*ABOUT THIS TASK:* Pictures are to be left out; otherwise, copy exactly the lines from the line containing "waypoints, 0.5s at" through the end of the data.

*COLLECTED MATERIAL:*

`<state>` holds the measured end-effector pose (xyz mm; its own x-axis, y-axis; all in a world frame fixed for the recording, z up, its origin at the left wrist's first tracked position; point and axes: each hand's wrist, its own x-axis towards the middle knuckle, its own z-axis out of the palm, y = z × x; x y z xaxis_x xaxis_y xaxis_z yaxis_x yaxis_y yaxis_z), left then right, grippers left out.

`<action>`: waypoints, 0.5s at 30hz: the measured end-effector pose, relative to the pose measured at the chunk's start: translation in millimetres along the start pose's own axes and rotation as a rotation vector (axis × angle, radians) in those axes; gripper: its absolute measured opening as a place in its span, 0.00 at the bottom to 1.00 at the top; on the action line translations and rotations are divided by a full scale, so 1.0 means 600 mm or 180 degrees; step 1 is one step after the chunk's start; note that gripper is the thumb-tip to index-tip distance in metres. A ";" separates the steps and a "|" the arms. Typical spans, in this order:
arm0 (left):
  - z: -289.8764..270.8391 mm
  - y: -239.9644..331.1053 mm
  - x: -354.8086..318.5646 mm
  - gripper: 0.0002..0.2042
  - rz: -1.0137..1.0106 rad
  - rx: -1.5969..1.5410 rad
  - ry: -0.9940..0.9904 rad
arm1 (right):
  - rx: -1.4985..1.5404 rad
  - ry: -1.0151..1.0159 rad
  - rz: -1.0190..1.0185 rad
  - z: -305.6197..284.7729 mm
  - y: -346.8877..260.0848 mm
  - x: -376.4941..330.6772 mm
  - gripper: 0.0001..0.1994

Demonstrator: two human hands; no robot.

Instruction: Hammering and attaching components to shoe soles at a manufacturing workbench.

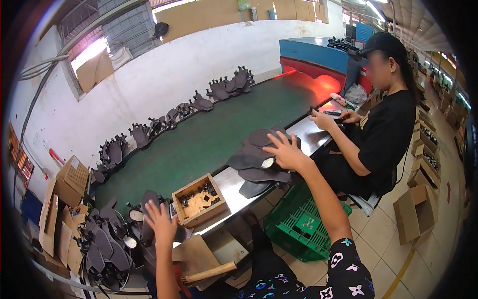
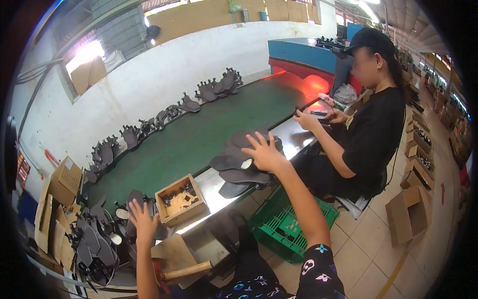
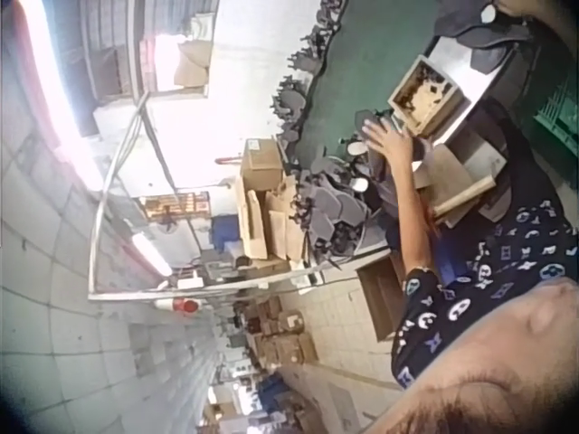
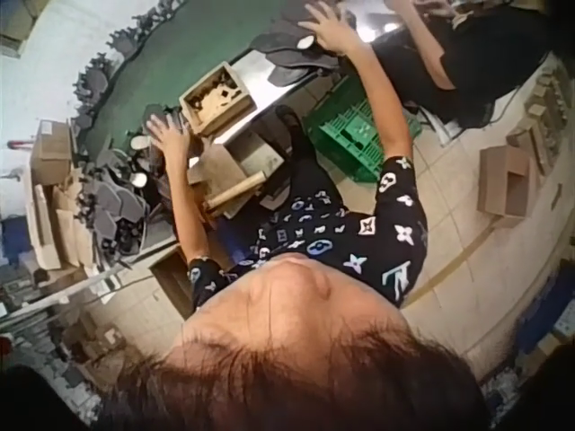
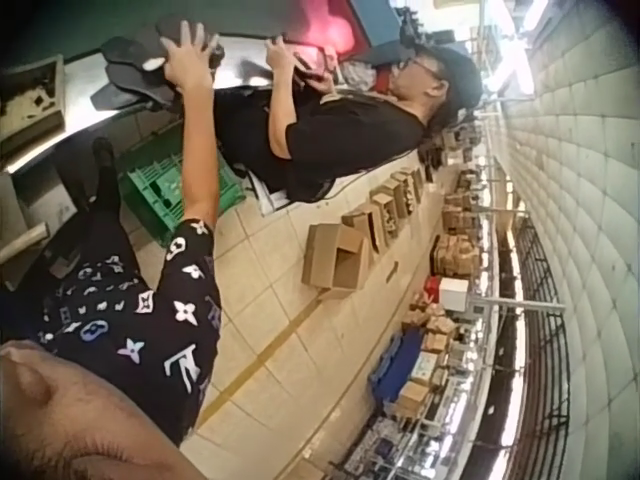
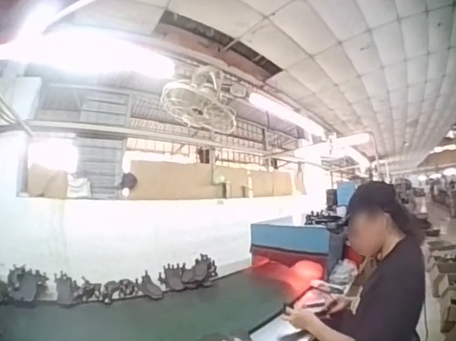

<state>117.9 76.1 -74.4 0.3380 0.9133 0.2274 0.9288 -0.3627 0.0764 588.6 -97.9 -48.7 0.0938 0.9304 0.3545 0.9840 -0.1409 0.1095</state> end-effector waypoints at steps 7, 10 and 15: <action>-0.106 0.176 -0.005 0.30 0.1410 -0.0526 0.0492 | 0.0760 0.0057 -0.0439 -0.002 -0.023 0.056 0.09; -0.159 0.236 -0.013 0.30 0.1779 -0.1145 0.0487 | 0.2197 0.0494 0.0026 -0.111 -0.074 0.076 0.11; -0.258 0.268 -0.036 0.24 0.2254 -0.3020 -0.0301 | 0.3189 0.0053 -0.1410 -0.316 -0.189 0.067 0.12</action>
<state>236.2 -30.5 83.6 0.7778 0.4496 0.4391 0.0600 -0.7486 0.6603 452.1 -109.1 129.4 -0.2934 0.8249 0.4833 0.6077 0.5511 -0.5718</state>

*EXPECTED ANSWER:*
`<action>`: waypoints, 0.5s at 30hz: the measured end-effector pose, relative to the pose measured at the chunk's start: translation in millimetres along the start pose's own axes and rotation as a rotation vector (axis × angle, radians) in those axes; gripper: its absolute measured opening as a place in its span, 0.00 at the bottom to 1.00 at the top; on the action line translations and rotations are divided by a full scale, so 1.0 means 600 mm or 180 degrees; step 1 is one step after the chunk's start; note that gripper is the thumb-tip to index-tip distance in metres. A ";" separates the steps and a "|" the arms. Typical spans, in this order:
arm0 (left):
  - z: -289.8764..270.8391 mm
  - y: -239.9644..331.1053 mm
  - x: -354.8086..318.5646 mm
  - gripper: 0.0002..0.2042
  - rz: -1.0137..1.0106 rad
  - rx: -1.5969..1.5410 rad
  - ry: -0.9940..0.9904 rad
arm1 (right):
  - rx: -1.4985..1.5404 rad
  - ry: -1.0151..1.0159 rad
  - rz: -1.0190..1.0185 rad
  - z: -305.6197..284.7729 mm
  - y: -346.8877..260.0848 mm
  - x: -376.4941..330.6772 mm
  - gripper: 0.0001..0.1994

Demonstrator: two human hands; no robot.

Instruction: Hammering and attaching components to shoe soles at a manufacturing workbench.


<state>117.9 76.1 -74.4 0.3380 0.9133 0.2274 0.9288 -0.3627 0.0764 588.6 -97.9 -48.7 0.0938 0.9304 0.3545 0.9840 -0.1409 0.1095</state> end-effector waypoints at steps 7, 10 and 15: <action>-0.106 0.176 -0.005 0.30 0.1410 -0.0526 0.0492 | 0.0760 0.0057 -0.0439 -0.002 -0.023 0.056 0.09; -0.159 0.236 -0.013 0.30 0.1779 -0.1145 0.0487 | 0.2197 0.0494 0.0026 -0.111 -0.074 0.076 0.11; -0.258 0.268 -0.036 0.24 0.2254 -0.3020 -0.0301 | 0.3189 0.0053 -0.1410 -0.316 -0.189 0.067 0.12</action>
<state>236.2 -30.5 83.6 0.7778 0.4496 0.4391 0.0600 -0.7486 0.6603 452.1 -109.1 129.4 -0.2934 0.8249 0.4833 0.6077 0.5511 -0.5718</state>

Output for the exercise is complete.